Developing a standard encoding scheme for finding aids is
essential to the realization of this future.
     By making primary source materials accessible anywhere,
anytime, the Internet will challenge basic assumptions about the
nature of archives, libraries, and museums. The Internet makes it
possible to transcend the physical limits of our information
environment. I would like to conclude by dwelling, for a brief
moment, on the notions of physical "absence" and "presence." 
     In an information world dominated by physical media, the
absence of the items has dictated that we create synoptic
surrogates to represent them. These include both catalog records
and finding aids. While each provides access mechanisms, it is
the descriptive component that represents the absent item. Using
the description, we are, in principle, able to identify the
remote object, and decide whether it is what we want. The
Internet, by rendering the absent present, will no doubt
significantly alter the descriptive role of catalog records and
finding aids.
     Archives, museums, and libraries are situated in specific
geographic locations, and generally serve the needs of the
surrounding community. They are very present for the community in
which they reside. The Bancroft Library at the University of
California, for example, is located on the campus of the
University, in the city of Berkeley, in the state of California
in the Far West of the United States. The Bancroft Library, its
collections, its staff, its mission, all reflect this presence in
the community. But if the most sought after collections of The
Bancroft Library are available on the Internet, anytime and
anywhere, it becomes in a certain sense universally present,
present in the World Community.
     Universality requires effective communication and effective
communication requires standards. Standardization necessarily
creates tension with the particularity of individual collections
and repositories. Developing a standard that enables effective
communication and that also allows curators and collection
managers to adequately represent the individuality of the
collection and institution is the challenge before us.
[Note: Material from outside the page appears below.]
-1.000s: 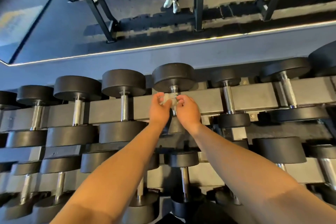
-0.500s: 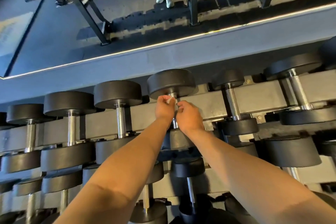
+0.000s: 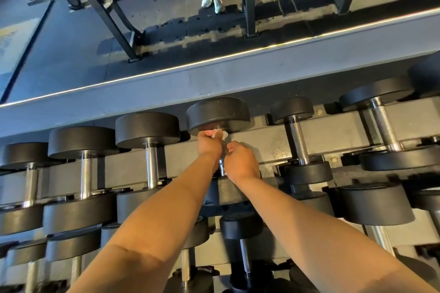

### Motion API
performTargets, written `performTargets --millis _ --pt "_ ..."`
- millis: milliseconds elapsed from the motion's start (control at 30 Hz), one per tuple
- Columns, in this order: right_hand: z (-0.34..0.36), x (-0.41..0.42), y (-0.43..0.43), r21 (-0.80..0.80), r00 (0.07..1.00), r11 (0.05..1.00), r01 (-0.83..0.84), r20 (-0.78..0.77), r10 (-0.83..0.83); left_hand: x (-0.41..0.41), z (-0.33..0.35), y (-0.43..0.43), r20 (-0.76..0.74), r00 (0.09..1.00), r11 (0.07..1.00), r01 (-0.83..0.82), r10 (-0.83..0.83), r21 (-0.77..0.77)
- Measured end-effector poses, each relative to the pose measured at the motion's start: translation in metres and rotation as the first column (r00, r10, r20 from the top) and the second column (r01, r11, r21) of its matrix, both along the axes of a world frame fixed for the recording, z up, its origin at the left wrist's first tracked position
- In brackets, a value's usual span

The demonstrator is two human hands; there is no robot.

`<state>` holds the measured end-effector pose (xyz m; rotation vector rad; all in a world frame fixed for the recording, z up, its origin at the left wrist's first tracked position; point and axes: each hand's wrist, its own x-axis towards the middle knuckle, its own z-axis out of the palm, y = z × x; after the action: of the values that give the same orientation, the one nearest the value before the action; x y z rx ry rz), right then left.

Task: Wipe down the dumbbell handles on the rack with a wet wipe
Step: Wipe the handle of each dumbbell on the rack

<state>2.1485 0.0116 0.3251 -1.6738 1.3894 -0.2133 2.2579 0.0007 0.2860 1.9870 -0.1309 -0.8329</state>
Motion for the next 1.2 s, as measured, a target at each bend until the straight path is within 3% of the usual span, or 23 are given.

     For scholars, making the absent present over the Internet
offers new possibilities of scholarly communication. Scholars
inclined to make their interpretations of source materials
available in a standards-based, machine-readable form on the
Internet will be able to make both the source materials and their
interpretions of it simultaneously available to their peers and
students. And it will not matter where they or the materials
physically reside. Furthermore, it will be feasible to link the
finding aids that lead to the source materials directly to
interpretations of them. Over time, arrays of competing
interpretations will accumulate around source materials, and
provide alternative forms of access to and views of them. 
    The prospect of bringing research materials to the scholar
over the Internet in lieu of the scholar having to travel to them
reveals yet another possibility. Agencies that fund research
involving primary source materials should finance digitizing
rather than traveling. A collection, once digitized, would be
available to all scholars for all time.